Qual é o risco de tal mudança agora? Em primeiro lugar, é possível que ocorra aumento no intervalo (hoje de 1,5 ponto percentual). Isso seria razoável caso as justificativas fossem apresentadas com mais frequência, mas não haveria razão para tal se fossem apresentadas anualmente. Dependendo do tamanho do novo intervalo, podemos ter a sensação de leniência com a perseguição da meta, o que poderia afetar as expectativas.

Em segundo lugar, se a frequência das justificativas for maior do que anual, elas poderão ser "banalizadas", e o "constrangimento" e a necessidade de uma ação mais firme de política monetária desaparecerão.

O terceiro e talvez mais importante ponto é a confusão que pode ocorrer entre uma mudança na forma de aferição do cumprimento da meta e uma mudança na forma de condução da política monetária.

Que confusão é essa? Sabemos que a política monetária tem impacto sobre a economia com defasagens longas, variáveis e incertas, usualmente estimadas entre um e dois anos. O horizonte que o BC vê como apropriado para o retorno da inflação à meta e pelo qual pauta suas ações depende dessas defasagens e da natureza dos choques que incidem sobre a economia (e sua persistência), independentemente de o retorno à meta ser cobrado no ano-calendário.

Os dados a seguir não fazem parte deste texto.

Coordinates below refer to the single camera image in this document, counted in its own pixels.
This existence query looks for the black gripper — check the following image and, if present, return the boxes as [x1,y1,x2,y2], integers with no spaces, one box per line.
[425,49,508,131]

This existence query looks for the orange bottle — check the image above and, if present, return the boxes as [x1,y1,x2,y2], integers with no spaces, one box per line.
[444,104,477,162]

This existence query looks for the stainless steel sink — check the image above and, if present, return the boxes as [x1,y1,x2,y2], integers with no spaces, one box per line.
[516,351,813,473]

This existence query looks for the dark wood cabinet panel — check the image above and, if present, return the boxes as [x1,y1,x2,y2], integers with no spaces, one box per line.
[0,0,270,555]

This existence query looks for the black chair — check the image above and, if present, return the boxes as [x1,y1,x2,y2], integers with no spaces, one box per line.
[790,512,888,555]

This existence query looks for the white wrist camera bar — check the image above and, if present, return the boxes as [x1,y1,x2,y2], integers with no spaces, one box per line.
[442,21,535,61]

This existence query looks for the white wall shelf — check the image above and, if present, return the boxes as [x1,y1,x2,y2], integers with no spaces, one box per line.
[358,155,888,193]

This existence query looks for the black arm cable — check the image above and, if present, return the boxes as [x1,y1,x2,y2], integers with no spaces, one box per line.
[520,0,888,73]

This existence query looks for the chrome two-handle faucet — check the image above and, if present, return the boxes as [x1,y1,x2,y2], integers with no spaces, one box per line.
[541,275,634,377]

Na nossa experiência de mais de 20 anos, quando o BC foi confrontado com choques de grande magnitude, ele calibrou a política monetária de forma a alongar o tempo de convergência à meta levando em conta os custos do processo de ajuste (em termos de produto) associados à existência de inércia inflacionária.

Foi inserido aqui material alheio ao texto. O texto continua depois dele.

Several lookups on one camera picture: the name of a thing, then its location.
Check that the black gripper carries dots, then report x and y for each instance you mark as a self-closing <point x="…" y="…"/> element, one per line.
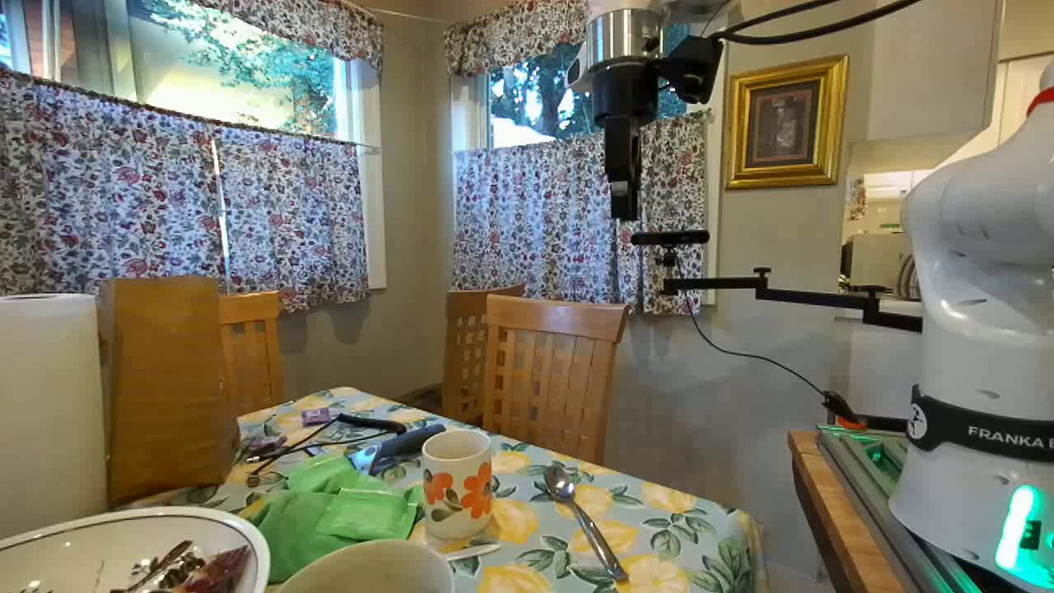
<point x="623" y="98"/>

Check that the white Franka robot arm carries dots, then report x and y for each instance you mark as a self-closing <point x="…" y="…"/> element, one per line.
<point x="977" y="273"/>

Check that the floral cafe curtain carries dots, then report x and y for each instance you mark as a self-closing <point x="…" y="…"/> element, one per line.
<point x="109" y="185"/>
<point x="527" y="217"/>

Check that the gold framed picture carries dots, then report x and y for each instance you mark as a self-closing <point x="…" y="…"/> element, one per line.
<point x="784" y="118"/>

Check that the floral curtain valance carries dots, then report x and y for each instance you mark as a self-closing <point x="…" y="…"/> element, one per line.
<point x="515" y="33"/>
<point x="316" y="23"/>

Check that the wooden slat chair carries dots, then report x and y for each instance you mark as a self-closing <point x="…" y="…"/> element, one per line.
<point x="250" y="349"/>
<point x="546" y="373"/>

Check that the wooden lattice chair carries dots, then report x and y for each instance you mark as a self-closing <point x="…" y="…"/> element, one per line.
<point x="463" y="362"/>

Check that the white kitchen appliance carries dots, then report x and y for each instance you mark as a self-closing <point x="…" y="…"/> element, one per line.
<point x="874" y="262"/>

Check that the silver metal spoon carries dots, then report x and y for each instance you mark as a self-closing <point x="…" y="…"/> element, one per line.
<point x="562" y="481"/>

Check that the blue metal hole punch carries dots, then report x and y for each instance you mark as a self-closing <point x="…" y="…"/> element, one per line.
<point x="406" y="443"/>

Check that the white mug with orange flowers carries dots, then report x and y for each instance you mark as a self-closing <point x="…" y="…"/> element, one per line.
<point x="456" y="481"/>

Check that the lemon print tablecloth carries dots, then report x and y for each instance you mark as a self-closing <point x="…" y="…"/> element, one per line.
<point x="660" y="527"/>

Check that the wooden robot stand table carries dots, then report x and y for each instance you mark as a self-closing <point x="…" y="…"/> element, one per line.
<point x="834" y="513"/>

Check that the white curtain wand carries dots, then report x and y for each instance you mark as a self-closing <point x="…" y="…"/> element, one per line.
<point x="220" y="217"/>

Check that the green plastic object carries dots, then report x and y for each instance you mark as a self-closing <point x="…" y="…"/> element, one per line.
<point x="331" y="511"/>

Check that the plain white cup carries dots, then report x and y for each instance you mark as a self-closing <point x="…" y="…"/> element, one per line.
<point x="367" y="570"/>

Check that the white plate with leaf print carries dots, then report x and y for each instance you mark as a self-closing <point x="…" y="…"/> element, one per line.
<point x="66" y="549"/>

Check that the black bar camera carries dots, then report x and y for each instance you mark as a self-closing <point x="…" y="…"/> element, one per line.
<point x="671" y="238"/>

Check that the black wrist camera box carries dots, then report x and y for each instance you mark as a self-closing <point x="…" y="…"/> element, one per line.
<point x="688" y="67"/>

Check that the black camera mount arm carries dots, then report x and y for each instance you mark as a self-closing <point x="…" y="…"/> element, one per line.
<point x="810" y="298"/>

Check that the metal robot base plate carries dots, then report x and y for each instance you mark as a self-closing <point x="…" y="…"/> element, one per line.
<point x="877" y="472"/>

O risco consiste na possível interpretação de que, ao adotar uma meta contínua, o BC deva também mirar um prazo mais "ampliado" de retorno para a meta, independentemente dos choques e de seus impactos, considerando que a meta é de longo prazo. O fato de o ano-calendário ser abandonado como período de aferição poderá ser confundido com o abandono do compromisso de agir a tempo de trazer a inflação para perto do objetivo. Muitos poderão interpretar que ter uma meta contínua abriria espaço para queda de juros, o que não faz o menor sentido.

O atual momento não parece ser dos mais favoráveis para introduzirmos alterações no regime de metas, não só pela elevada pressão por uma queda iminente dos juros mas também porque a inflação está bem longe do alvo, as expectativas de inflação estão desancoradas e ultrapassamos o topo da meta nos últimos dois anos.

É natural que a política monetária seja administrada olhando o futuro e que se tenha flexibilidade para acomodar choques e incertezas em sua condução. No entanto, sua administração é responsabilidade do BC.

É importante que fique claro que o CMN não decide qual é o horizonte apropriado para a calibragem da política monetária e, se houver mudanças nos intervalos de tolerância, será imperativo explicar os motivos. Caso contrário, assim como no caso de uma mudança no centro da meta, a desinflação será mais custosa.